University of Minnesota Regents will be asked to OK long-term loans for athletics department
The University of Minnesota athletics department plans to borrow a “significant amount” of money to help offset financial losses during the novel coronavirus pandemic.
The plan requires approval of the Board of Regents, who will be asked to approve the plan during a teleconference meeting Thursday, Dec. 10, at 9:30 a.m.
According to the Finance & Operations Committee docket for Thursday’s Board of Regents meeting, the university is anticipating a total budget shortfall of $166 million.

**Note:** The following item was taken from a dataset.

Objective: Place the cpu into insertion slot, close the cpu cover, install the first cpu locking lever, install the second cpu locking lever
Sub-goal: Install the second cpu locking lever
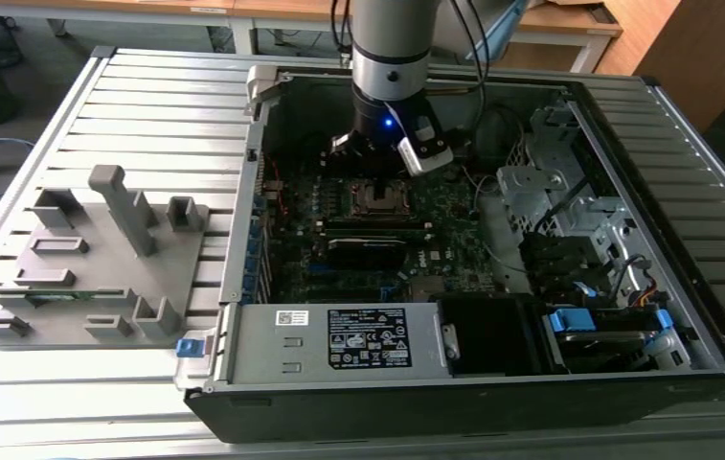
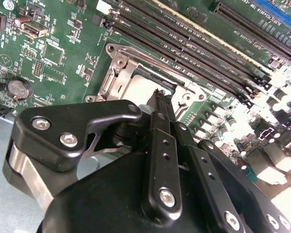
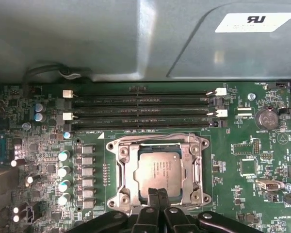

The school is expecting to lose $16 million in tuition, $2 million for COVID-19 expenditures and $148 million in “other revenue.” Most of that, according to the docket, is $123.5 million in losses from “external sales in Athletics & Other Auxiliaries” — specifically “student housing, dining, parking, and athletics.”
When the Board of Regents voted Sept. 12 to eliminate three men’s sports starting in 2021-22 (gymnastics, tennis and indoor track and field), the school anticipated it would between $60 million and $70 million because of lost ticket and television revenue, but that was a week before the Big Ten Conference reversed its decision to postpone the season.
An athletics department spokesperson said Monday those budget deficit estimates haven’t changed. The Gophers entered this school year expecting to spend $123 million on athletics.
Still, Division I schools lost a big revenue sharing paycheck when the NCAA men’s and women’s basketball tournaments were canceled last March, and the university has lost all ticket revenue this fall, most notably from the football team, which was expected to draw well at 50,000-seat TCF Stadium after going 11-2 and finishing the season ranked No. 9 in the country in 2019.
According to the docket, the Board of Regents will be asked to approve unspecified long term loans to help the athletics departments for the Twin Cities, Crookston and Rochester campuses. “It is likely,” the docket states, “that the loans to Twin Cities Athletics and Twin Cities auxiliaries will be significant.”
“Specific financing options have been developed and will continue to be refined and analyzed through winter and early spring before a final decision will be made and implemented near the end of the fiscal year,” the docket states.
In May, the athletics department’s top earners agreed to take 10 percent pay cuts; that group included The list includes athletics director Mark Coyle, football coach P.J. Fleck, men’s basketball coach Richard Pitino, women’s basketball coach Lindsay Whalen, men’s hockey coach Bob Motzko and volleyball coach Hugh McCutcheon. That group also surrendered a week’s pay in April.